Introducing JSR-352 - Batch Applications for the Java Platform

Introduction

I still find the inclusion of JSR-352: Batch Applications for the Java platform into the Java EE 7 specification a slightly surprising choice. Many systems built with Java EE will be online only and have no batch requirements. Those that do need batch processing (non-interactive, typically record based, etc. ) will probably have rolled their own technical and operational solutions e.g. popping messages onto a queue and letting JMS listeners asynchronously handle the work, or writing a shell script which fires up a JVM to perform some long running process.

There are other solutions such as Spring Batch and WebSphere Compute Grid, so in fairness to the spec there are many disparate implementations doing nearly the same thing. Rather than reinvent the wheel each time I guess it would be nice for these batch jobs to be portable and maintainable by the Java EE community. All long running batch jobs have some common characteristics too e.g. handling and recovering from failure. Historically Java EE standardises what has already become a good idea elsewhere; JSR-352 seems no different in this regard - as far as I can see it combines elements of Spring Batch and Compute Grid.

Maybe making batch a standard part of Java EE 7 will give large Financial Services companies the confidence to migrate their COBOL based batch processing to Java. Batch is critical to these businesses - as a recent case at the RBS bank highlighted. I don't think including batch in Java EE 7 means such companies will immediately plan to migrate their batch processes to Java, but it will probably progress the discussion.

The most interesting part of JSR-352 is undoubtedly the Chunk Processing. This is where a batch step processes data e.g. millions of records from a database cursor. Some logic is applied to each record and then its transformed output is written out in chunks (to a file, database, etc.). Basically Chunk processing is where the real work happens!

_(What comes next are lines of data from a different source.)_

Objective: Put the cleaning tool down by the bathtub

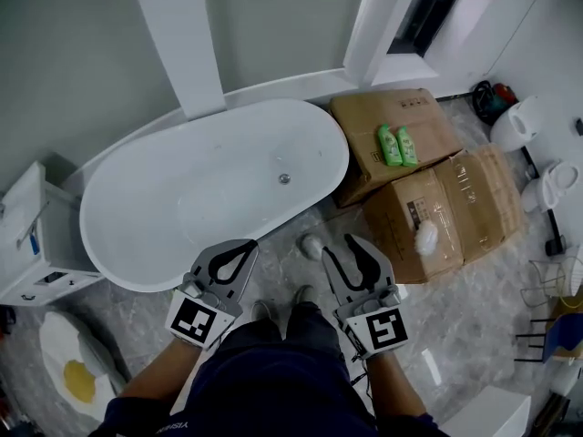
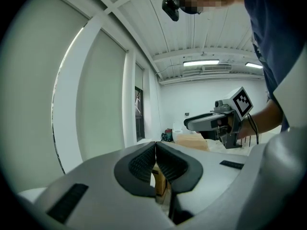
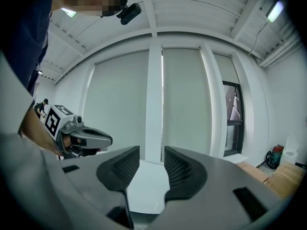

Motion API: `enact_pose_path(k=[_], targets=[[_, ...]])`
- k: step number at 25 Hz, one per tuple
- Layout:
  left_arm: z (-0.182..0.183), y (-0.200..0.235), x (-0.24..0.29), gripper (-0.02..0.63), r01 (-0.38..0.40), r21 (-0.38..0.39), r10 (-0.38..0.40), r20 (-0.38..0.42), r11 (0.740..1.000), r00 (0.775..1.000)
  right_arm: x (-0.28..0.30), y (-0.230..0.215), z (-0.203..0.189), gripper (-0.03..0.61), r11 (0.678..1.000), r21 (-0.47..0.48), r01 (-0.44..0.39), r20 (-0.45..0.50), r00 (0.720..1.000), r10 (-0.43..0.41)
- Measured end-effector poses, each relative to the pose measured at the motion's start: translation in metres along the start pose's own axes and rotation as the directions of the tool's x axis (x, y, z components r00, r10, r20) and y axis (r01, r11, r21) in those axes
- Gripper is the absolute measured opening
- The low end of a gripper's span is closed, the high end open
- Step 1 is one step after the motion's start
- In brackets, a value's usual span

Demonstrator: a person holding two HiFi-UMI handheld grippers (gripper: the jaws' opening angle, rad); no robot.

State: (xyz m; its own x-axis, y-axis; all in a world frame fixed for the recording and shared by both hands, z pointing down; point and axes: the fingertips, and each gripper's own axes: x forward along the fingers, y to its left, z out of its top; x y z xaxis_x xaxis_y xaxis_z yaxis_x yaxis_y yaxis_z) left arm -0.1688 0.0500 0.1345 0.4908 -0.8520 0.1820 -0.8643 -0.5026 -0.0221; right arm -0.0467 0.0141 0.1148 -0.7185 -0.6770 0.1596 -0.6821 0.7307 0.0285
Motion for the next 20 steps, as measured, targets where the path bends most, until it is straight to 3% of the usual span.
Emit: enact_pose_path(k=[20], targets=[[0.021, 0.027, -0.005, 0.031, -0.022, -0.007, 0.023, 0.052, 1.000, 0.998, 0.021, 0.021, 0.024, 0.100, 0.999, -0.002, -0.040, 0.035, 0.999, 0.040]])
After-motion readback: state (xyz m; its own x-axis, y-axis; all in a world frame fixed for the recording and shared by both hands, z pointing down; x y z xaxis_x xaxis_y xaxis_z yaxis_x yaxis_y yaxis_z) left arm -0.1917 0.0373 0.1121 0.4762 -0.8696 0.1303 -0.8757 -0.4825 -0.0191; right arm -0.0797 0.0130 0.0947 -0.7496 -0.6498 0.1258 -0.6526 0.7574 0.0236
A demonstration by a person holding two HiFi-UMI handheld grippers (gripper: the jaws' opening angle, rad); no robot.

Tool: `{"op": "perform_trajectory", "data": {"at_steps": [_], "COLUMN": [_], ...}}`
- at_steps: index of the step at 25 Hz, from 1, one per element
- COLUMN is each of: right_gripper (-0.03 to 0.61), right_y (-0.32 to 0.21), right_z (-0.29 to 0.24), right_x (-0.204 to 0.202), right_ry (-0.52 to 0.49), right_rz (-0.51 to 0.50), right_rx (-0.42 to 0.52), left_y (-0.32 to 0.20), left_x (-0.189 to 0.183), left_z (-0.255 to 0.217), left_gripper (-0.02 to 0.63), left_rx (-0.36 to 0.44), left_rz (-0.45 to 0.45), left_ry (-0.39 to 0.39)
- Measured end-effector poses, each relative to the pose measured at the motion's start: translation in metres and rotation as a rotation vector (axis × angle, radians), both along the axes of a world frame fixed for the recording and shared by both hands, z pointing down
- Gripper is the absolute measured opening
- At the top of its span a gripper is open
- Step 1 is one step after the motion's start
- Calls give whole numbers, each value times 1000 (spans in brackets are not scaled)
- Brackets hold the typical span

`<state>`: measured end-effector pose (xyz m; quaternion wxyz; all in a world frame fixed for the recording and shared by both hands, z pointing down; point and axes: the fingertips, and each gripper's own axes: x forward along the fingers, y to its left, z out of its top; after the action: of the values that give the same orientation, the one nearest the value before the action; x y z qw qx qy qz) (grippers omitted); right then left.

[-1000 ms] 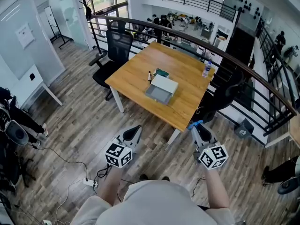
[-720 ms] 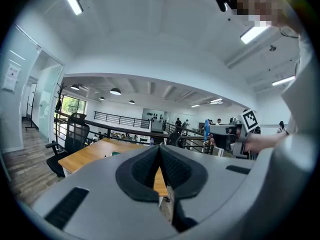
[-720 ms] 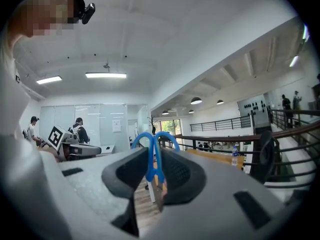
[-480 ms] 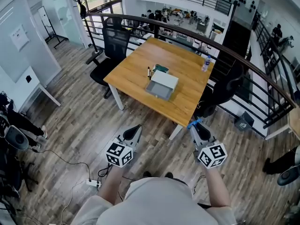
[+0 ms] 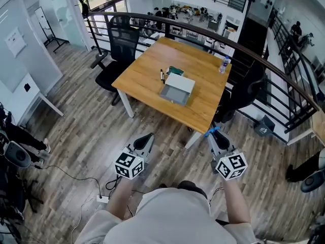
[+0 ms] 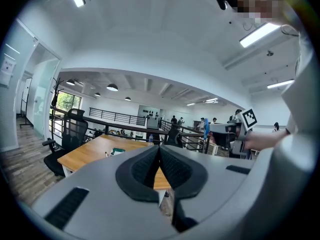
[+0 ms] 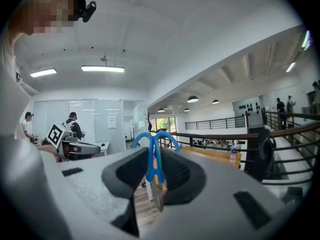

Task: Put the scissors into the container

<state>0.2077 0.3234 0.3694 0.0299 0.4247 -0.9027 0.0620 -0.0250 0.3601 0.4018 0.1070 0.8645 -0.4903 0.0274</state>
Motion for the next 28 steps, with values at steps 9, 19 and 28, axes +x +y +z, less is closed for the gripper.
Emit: {"op": "perform_trajectory", "data": {"at_steps": [9, 19, 28], "right_gripper": [86, 86, 86], "right_y": [-19, -85, -171], "right_z": [8, 28, 35], "right_x": [-23, -37, -35], "right_ry": [1, 8, 17], "right_rz": [-16, -75, -130], "right_rx": [-20, -50, -68], "left_y": [-16, -68, -149], "left_x": [-20, -25, -10], "left_z": [3, 20, 22], "left_gripper": [-8, -8, -8], "left_rx": [-11, -42, -57], "left_rz": [-8, -34, -58], "left_ry": [3, 5, 5]}}
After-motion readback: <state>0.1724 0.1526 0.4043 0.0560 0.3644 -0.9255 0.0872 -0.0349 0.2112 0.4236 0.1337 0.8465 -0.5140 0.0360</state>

However, in this first post I am going to concentrate on Batchlets. This is a batch step which is called once. It either succeeds or fails. If it fails it can be restarted and it runs again. I have chosen to start with the Batchlet as it's the simplest example to see how to get up and running with Java Batch - it's the Hello World of JSR-352 - but that's not to say Batchlets aren't useful. In the real world they may be used:

  • at the start of a job to copy a file into a working area or to split a file into separate files
  • at the end of a job to do some verification; produce and e-mail a report or delete some working files
  • to fire a mass update query against a database

Glassfish 4 will have JSR-352 support when it's released and Maven Central will host the Java EE API jars. Before it's official release, I am using nightly builds and snapshot repositories. The table below shows where to find these artefacts. The spec is also referenced, which is clearly written and easy to follow:

My first batch job

I created an instance of Java EE 7 WAR archetype using the following Maven command

mvn -DarchetypeGroupId=org.codehaus.mojo.archetypes
-DarchetypeArtifactId=webapp-javaee7 
-DarchetypeVersion=0.4-SNAPSHOT 
-DarchetypeRepository=https://nexus.codehaus.org/content/repositories/snapshots/
-DgroupId=co.uk.planetjones 
-DartifactId=planetjones-java-batch-example
-Dversion=1.0-SNAPSHOT 
-Dpackage=co.uk.planetjones 
-Darchetype.interactive=false --batch-mode --update-snapshots archetype:generate

I am using Intellij to develop on the iMac, but any IDE or OS will be ok. I'm also using a version 7 JDK.

Next you need to add the Java Batch dependency to pom.xml:

<dependency>
      <groupId>javax.batch</groupId>
      <artifactId>javax.batch-api</artifactId>
      <version>1.0</version>
      <scope>provided</scope>
</dependency>

A batch job is comprised of steps. Some will be chunk steps and some will be Batchlet steps. Jobs are defined in XML and must be located inside:

META-INF/batch-jobs

I created my Batchlet by implementing the javax.batch.api.Batchlet interface. I can inject the JobContext and StepContext instances using CDI - these instances give me information about the whole job and the current step.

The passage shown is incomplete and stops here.